M. Maurras qui sent le besoin de penser par opposition, comme Dante, entre blancs et noirs, entre guelfes et gibelins (est-ce un peu de ce manichéisme, plutôt méridional, qu’il dénonce chez Hugo et Michelet ?) donnerait volontiers de l’être à son ennemi, pour mieux s’affirmer, s’éprouver et se limiter. Il confronte la beauté de la Civilisation telle qu’il la conçoit à la Contre-Civilisation telle qu’il l’imagine, comme Auguste Comte, plutôt sur des concepts historiques que sur de l’histoire proprement dite. « Avant la Réforme, la culture romaine s’étendit à la chrétienté tout entière. La Germanie n’existait point à l’état de protestation contre cette culture. Il y avait bien des sauvages et des sauvageries, mais il n’y avait point de barbarie constituée comme aujourd’hui. La Civilisation n’était pas contrefaite[1]. »

La barbarie, le désordre n’ont pu évidemment se constituer et s’ordonner que par une certaine présence de l’ordre.
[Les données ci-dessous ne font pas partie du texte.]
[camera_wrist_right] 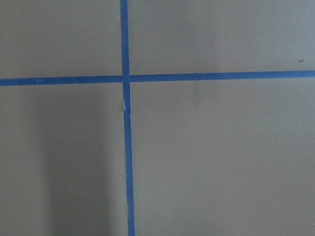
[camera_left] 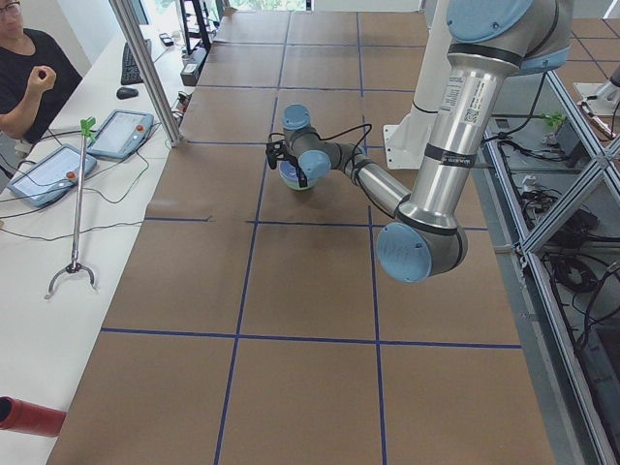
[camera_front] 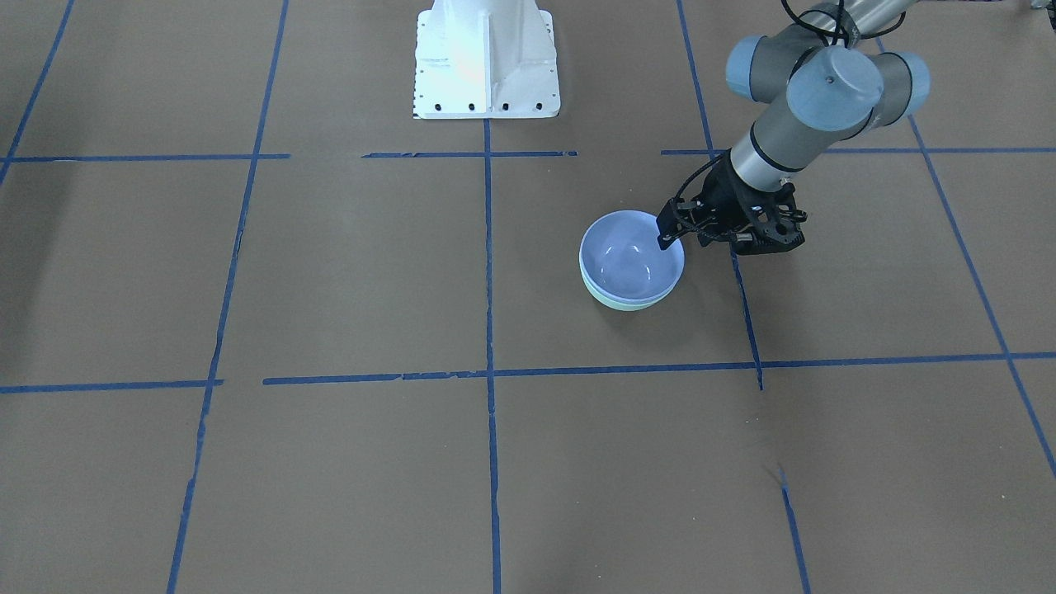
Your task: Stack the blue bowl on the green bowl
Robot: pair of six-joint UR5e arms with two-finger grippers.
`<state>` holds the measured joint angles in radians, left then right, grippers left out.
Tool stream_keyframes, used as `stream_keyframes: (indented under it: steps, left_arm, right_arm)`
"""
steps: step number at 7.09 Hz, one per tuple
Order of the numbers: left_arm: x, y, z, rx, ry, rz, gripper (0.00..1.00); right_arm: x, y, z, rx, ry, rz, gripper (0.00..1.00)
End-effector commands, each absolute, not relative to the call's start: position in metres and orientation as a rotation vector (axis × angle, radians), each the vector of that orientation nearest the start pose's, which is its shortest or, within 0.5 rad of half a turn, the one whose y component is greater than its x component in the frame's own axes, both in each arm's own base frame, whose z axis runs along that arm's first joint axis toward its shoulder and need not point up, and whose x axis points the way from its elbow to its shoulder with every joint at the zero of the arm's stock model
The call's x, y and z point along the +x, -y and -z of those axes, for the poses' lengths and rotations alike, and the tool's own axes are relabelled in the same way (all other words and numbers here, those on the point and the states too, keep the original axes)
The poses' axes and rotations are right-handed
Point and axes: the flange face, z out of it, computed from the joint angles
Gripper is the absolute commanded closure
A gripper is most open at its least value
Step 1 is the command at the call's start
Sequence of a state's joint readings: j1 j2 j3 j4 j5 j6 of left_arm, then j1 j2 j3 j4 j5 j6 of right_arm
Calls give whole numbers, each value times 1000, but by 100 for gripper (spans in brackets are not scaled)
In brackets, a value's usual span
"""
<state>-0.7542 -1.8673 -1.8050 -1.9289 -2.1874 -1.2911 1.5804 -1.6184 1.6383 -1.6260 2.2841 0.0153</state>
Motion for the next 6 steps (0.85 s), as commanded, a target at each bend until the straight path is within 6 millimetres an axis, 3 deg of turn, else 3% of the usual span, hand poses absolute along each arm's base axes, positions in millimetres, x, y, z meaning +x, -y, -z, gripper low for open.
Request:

C’est surtout du point de vue de l’histoire de France que M. Maurras, blanc du Midi, hait le protestantisme. Il le hait sans doute du même fond dont il est monarchiste, mais enfin il le hait plus — historiquement s’entend — qu’il n’aime la monarchie traditionnelle. « J’aurais ligué pour ma part jusqu’à la conversion du roi huguenot et non au delà[2]. » Évidemment il eût été pour la France, en majorité catholique, aussi rude d’avoir un roi huguenot, s’appelât-il Henri de Navarre, qu’il fut insupportable à l’Angleterre en majorité protestante de subir Jacques II. Mais il lui fut bon de posséder un roi qui eût été huguenot, le roi de l’Édit de Nantes. L’esprit de l’édit de Nantes et du Béarnais n’est même pas tout à fait éteint chez M. Maurras, politique qui n’a jamais, que je sache, versé dans les intempérantes apologies de la Révocation commises autour de lui. Dans sa Politique Religieuse il a écrit sur la question protestante soulevée par une lettre d’un industriel connu, M. Gaston Japy, un chapitre d’une singulière pondération et d’une grande éloquence qui nous fera mieux toucher les raisons de son attitude que d’autres lignes, de polémique plus excessive.

« Peut-être également coupables et peut-être également innocents, les hommes se sont succédé : ils ont passé et ils sont morts, se dérobant à toutes nos prises ; mais l’idée qui les anime subsiste ; il demeure

  1. L’Avenir de l’Intelligence, p. 223.
  2. Le Dilemme de Marc Sangnier, p. 81.